_Task prompt_
Go through the data line by line. Copy each one holding the string "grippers".

_Data segment_
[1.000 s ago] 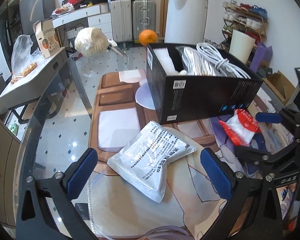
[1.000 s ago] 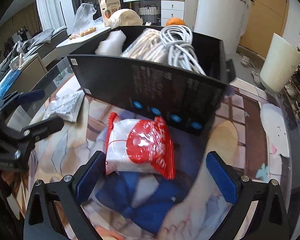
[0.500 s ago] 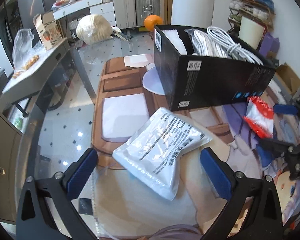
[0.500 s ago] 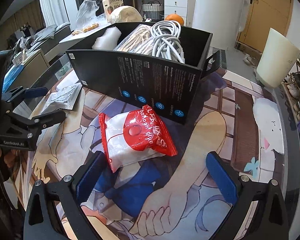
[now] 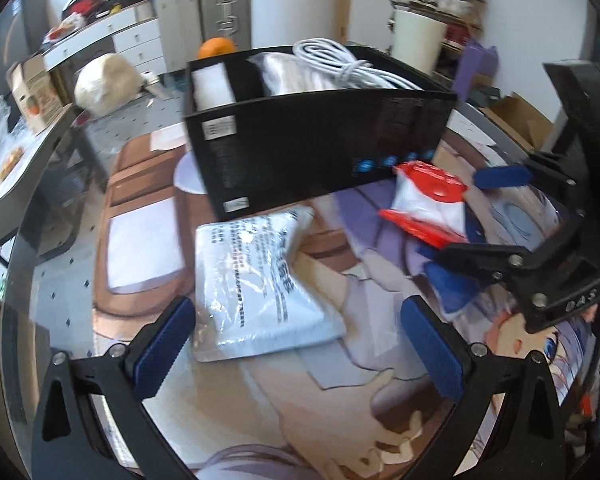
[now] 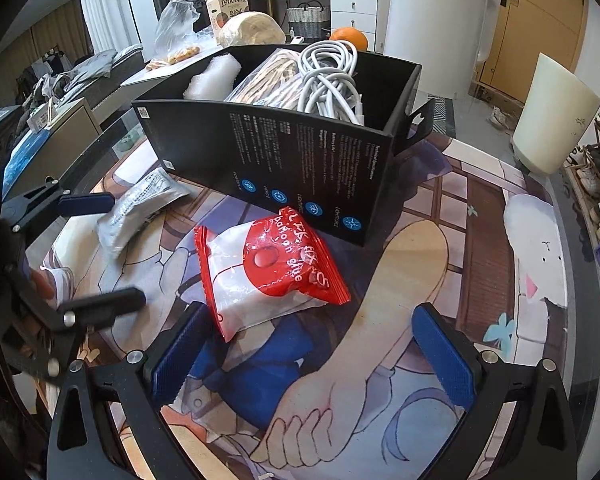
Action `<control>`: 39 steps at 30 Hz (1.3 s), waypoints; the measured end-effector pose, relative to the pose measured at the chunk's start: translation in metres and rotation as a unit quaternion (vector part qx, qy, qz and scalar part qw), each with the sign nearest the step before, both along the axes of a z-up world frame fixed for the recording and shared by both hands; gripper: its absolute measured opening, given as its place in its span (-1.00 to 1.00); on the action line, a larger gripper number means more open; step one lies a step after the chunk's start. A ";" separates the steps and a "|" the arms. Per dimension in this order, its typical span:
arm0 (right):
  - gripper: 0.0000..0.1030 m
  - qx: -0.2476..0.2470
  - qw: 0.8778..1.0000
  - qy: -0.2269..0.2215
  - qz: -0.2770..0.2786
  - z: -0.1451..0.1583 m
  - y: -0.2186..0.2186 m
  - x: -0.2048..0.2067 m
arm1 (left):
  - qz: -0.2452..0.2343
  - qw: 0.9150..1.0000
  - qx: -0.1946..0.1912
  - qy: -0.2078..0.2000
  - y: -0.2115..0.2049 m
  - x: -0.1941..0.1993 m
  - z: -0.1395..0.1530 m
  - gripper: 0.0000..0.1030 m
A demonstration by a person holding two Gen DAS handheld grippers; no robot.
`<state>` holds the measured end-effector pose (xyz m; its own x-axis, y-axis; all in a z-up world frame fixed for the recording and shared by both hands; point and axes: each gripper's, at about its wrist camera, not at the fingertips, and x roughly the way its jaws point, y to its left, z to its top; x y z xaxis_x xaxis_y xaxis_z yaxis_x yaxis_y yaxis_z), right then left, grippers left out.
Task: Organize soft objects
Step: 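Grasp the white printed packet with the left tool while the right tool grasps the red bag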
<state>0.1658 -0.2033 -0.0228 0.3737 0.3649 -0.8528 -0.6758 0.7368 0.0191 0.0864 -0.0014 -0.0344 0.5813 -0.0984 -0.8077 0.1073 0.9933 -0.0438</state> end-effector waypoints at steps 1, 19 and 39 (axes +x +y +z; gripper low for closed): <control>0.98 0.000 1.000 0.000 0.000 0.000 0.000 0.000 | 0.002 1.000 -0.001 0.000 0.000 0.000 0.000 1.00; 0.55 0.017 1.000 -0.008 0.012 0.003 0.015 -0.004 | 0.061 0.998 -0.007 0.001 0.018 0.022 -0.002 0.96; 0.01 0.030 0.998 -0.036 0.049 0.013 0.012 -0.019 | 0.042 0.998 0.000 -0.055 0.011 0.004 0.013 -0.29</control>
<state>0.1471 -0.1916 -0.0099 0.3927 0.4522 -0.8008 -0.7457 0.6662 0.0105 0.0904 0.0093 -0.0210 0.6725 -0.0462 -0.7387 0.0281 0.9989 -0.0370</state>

_Output below_
A demonstration by a person holding two Gen DAS handheld grippers; no robot.
`<state>` holds the measured end-effector pose (xyz m; its own x-axis, y-axis; all in a z-up world frame fixed for the recording and shared by both hands; point and axes: each gripper's, at about its wrist camera, not at the fingertips, and x roughly the way its jaws point, y to its left, z to its top; x y z xaxis_x xaxis_y xaxis_z yaxis_x yaxis_y yaxis_z), right then left, grippers left out.

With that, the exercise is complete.